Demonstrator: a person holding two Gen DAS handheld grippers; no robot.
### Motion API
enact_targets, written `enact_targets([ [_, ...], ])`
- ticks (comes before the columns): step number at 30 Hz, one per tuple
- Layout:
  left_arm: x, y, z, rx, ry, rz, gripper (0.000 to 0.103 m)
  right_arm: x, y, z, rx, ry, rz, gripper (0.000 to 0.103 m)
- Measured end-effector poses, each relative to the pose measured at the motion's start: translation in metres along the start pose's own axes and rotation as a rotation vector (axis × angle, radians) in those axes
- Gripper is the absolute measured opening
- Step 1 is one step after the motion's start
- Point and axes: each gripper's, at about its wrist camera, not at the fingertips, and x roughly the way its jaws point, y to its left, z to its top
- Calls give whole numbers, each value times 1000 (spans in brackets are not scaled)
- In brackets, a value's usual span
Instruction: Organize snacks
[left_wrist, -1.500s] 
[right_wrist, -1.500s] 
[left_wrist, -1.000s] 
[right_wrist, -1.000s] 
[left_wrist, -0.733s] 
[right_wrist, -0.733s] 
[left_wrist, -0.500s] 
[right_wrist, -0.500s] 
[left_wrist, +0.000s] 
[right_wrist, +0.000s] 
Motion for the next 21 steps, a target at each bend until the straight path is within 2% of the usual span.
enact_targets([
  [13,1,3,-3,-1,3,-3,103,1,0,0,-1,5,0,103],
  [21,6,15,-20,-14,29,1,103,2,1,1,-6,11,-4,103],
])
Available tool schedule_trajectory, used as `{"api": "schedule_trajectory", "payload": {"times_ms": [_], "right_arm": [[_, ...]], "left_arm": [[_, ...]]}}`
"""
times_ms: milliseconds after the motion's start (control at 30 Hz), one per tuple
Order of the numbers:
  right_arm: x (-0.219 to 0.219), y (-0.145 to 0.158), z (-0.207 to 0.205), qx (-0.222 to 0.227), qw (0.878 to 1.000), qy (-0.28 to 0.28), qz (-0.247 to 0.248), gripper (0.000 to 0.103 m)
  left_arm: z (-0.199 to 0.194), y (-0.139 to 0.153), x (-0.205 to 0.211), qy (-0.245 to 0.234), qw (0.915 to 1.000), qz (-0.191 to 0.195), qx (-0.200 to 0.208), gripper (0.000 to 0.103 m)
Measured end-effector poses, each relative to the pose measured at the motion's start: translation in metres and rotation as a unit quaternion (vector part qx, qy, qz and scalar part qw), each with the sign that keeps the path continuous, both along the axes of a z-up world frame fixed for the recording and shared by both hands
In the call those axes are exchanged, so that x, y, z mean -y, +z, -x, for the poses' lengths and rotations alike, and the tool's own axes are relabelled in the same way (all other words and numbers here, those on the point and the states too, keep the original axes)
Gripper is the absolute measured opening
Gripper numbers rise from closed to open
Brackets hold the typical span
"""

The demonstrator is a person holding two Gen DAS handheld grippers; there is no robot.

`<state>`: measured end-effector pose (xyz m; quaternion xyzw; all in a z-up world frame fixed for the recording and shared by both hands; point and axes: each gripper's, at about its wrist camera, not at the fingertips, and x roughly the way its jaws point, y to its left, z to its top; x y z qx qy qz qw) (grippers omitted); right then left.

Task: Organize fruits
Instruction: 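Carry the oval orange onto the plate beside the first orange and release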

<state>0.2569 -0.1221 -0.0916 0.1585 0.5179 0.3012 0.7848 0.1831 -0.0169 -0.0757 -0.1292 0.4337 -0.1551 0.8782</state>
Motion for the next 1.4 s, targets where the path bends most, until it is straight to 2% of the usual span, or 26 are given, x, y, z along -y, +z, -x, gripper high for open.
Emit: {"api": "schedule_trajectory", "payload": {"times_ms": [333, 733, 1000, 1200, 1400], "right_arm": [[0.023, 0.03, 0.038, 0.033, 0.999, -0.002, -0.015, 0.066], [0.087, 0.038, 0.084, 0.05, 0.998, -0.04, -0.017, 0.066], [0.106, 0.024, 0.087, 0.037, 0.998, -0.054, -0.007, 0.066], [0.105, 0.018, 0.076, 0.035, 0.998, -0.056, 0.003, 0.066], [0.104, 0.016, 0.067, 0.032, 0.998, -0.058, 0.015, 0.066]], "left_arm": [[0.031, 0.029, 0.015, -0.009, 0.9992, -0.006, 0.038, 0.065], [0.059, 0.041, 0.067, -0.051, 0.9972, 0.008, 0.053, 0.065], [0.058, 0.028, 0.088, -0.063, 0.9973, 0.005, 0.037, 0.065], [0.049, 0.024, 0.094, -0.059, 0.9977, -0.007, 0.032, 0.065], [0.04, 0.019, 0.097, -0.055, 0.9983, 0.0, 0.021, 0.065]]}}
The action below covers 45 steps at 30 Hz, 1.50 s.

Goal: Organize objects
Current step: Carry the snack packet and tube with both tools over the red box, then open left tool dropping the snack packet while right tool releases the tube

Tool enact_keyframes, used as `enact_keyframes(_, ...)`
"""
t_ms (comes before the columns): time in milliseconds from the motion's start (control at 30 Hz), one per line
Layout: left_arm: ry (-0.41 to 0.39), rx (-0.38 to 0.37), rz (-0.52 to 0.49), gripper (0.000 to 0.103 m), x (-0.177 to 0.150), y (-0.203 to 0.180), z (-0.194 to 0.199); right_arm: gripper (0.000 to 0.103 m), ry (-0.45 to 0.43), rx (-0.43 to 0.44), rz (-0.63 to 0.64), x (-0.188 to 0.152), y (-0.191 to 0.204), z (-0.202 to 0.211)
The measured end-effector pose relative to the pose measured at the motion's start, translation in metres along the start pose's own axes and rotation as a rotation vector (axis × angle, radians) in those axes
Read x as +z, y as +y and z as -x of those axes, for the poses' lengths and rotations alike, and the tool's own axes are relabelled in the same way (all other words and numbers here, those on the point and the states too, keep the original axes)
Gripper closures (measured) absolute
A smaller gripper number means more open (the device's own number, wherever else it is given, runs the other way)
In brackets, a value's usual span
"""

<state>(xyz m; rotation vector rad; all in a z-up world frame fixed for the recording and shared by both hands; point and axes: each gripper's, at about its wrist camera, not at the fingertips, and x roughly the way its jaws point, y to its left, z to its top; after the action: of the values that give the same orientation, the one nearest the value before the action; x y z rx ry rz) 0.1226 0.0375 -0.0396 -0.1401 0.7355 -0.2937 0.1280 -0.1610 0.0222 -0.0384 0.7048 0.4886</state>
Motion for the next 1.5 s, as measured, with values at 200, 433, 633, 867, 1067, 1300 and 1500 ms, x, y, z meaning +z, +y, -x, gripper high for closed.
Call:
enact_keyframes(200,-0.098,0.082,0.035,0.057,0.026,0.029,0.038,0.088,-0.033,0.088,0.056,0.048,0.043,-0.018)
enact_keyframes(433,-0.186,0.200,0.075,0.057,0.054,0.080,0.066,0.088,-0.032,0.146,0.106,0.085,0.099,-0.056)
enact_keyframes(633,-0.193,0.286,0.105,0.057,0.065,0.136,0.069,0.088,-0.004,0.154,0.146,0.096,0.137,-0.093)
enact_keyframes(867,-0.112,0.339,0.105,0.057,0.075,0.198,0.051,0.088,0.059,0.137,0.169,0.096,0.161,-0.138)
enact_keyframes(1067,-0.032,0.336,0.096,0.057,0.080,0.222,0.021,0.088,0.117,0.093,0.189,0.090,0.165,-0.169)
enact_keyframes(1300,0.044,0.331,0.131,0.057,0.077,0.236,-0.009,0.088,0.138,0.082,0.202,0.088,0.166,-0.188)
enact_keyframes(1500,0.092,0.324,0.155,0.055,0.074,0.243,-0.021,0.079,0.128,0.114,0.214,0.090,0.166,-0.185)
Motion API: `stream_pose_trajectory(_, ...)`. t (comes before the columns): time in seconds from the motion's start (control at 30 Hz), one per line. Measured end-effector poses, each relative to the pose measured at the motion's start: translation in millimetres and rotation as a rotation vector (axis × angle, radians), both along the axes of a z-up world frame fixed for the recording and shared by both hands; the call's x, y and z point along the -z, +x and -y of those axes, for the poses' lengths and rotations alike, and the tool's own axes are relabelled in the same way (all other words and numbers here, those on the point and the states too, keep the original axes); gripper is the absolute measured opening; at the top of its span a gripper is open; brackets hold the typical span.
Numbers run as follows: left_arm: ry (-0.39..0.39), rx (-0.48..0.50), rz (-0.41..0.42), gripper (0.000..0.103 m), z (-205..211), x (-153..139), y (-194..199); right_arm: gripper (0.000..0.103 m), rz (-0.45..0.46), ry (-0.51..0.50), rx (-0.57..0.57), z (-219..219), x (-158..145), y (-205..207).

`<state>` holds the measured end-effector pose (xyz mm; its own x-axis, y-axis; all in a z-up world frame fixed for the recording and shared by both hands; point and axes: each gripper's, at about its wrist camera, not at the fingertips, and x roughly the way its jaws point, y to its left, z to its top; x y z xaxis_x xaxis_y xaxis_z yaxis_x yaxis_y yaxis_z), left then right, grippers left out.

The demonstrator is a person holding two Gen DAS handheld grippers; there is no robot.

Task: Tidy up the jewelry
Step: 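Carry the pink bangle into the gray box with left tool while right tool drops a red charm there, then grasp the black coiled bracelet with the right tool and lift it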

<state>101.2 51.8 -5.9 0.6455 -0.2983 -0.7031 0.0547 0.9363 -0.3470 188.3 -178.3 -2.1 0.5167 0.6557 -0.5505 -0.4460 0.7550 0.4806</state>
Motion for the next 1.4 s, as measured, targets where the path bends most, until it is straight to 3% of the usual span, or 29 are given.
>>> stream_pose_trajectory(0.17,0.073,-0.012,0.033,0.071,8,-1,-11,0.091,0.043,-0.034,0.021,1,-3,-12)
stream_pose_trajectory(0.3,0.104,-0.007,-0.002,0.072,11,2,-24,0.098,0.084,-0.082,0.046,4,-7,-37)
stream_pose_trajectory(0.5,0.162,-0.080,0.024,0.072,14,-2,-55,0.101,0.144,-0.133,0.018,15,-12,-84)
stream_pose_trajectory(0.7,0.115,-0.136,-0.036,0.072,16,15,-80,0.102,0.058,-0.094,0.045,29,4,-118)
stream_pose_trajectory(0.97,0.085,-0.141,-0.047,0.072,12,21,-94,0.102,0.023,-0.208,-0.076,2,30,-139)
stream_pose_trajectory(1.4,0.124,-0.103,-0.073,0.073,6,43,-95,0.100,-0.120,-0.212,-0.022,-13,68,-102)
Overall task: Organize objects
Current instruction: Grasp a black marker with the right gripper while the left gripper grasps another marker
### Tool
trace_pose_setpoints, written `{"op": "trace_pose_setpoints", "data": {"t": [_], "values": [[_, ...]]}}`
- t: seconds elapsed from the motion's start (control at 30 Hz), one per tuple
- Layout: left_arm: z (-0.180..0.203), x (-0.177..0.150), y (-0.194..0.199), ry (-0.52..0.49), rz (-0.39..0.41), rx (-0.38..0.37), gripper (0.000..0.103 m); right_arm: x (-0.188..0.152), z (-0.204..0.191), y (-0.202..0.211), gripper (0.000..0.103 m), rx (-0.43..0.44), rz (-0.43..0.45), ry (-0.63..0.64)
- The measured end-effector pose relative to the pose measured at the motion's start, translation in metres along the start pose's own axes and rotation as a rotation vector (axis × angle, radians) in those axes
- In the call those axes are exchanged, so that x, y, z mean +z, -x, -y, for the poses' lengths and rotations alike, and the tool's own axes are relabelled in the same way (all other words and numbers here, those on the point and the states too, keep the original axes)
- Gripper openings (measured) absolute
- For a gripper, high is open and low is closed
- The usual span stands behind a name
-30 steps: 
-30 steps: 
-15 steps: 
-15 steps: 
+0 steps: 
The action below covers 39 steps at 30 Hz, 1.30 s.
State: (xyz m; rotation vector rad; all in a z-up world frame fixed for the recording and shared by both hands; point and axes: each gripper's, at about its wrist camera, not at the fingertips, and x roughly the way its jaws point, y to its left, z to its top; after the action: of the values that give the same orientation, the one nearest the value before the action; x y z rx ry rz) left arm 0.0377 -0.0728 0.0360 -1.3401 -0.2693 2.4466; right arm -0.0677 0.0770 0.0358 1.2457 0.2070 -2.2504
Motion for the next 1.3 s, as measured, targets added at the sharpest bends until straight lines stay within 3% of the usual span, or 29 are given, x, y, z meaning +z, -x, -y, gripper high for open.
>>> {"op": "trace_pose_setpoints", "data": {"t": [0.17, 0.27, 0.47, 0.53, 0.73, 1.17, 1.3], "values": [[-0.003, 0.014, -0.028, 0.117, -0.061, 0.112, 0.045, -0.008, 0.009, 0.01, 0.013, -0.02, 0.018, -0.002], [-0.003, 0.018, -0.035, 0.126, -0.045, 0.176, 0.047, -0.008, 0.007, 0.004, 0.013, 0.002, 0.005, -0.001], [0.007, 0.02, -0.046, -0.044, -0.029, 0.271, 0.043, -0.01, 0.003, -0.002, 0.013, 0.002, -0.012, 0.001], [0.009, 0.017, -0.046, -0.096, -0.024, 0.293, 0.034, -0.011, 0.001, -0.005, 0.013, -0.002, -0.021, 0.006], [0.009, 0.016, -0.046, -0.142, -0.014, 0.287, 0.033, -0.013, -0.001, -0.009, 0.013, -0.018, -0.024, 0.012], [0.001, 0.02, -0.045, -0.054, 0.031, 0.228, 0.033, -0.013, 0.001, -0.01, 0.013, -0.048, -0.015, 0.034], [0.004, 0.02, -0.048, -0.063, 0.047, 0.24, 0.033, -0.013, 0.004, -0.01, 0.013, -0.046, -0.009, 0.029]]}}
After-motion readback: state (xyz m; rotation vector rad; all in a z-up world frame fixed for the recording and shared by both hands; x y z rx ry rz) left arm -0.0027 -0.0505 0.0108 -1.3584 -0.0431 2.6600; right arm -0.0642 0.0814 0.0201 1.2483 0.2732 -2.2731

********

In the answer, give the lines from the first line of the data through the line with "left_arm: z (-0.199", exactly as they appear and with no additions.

Demonstrator: a person holding two Gen DAS handheld grippers; no robot.
### Motion API
enact_targets, written `enact_targets([ [_, ...], ])`
- ticks (comes before the columns): step number at 30 Hz, one per tuple
- Layout:
  left_arm: x, y, z, rx, ry, rz, gripper (0.000 to 0.103 m)
  right_arm: x, y, z, rx, ry, rz, gripper (0.000 to 0.103 m)
- Measured end-effector poses, each relative to the pose measured at the motion's start: translation in metres along the start pose's own axes and rotation as a rotation vector (axis × angle, radians) in those axes
- Gripper is the absolute measured opening
- Step 1 is one step after the motion's start
- Point and axes: each gripper's, at about its wrist camera, not at the fingertips, and x roughly the way its jaws point, y to its left, z to its top
- Calls give whole numbers, each value times 1000 (spans in brackets are not scaled)
- In brackets, a value's usual span
Instruction: Organize snacks
[left_wrist, -1.500s] 
[right_wrist, -1.500s] 
[left_wrist, -1.000s] 
[right_wrist, -1.000s] 
[left_wrist, -0.733s] 
[right_wrist, -0.733s] 
[left_wrist, -0.500s] 
[right_wrist, -0.500s] 
[left_wrist, +0.000s] 
[right_wrist, +0.000s] 
Motion for the next 21 steps, a target at each bend until the straight path is within 2% of the usual span.
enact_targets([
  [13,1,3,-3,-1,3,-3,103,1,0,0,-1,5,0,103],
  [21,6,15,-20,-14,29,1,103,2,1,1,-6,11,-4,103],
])
Available tool schedule_trajectory, used as `{"api": "schedule_trajectory", "payload": {"times_ms": [_], "right_arm": [[_, ...]], "left_arm": [[_, ...]]}}`
"""
times_ms: milliseconds after the motion's start (control at 30 Hz), one per tuple
Order of the numbers:
  right_arm: x (-0.219 to 0.219), y (-0.145 to 0.158), z (-0.207 to 0.205), qx (-0.222 to 0.227), qw (0.878 to 1.000), qy (-0.28 to 0.28), qz (-0.247 to 0.248), gripper (0.000 to 0.103 m)
  left_arm: z (-0.199 to 0.194), y (-0.139 to 0.153), x (-0.205 to 0.211), qy (-0.245 to 0.234), qw (0.915 to 1.000), qz (-0.191 to 0.195), qx (-0.200 to 0.208), gripper (0.000 to 0.103 m)

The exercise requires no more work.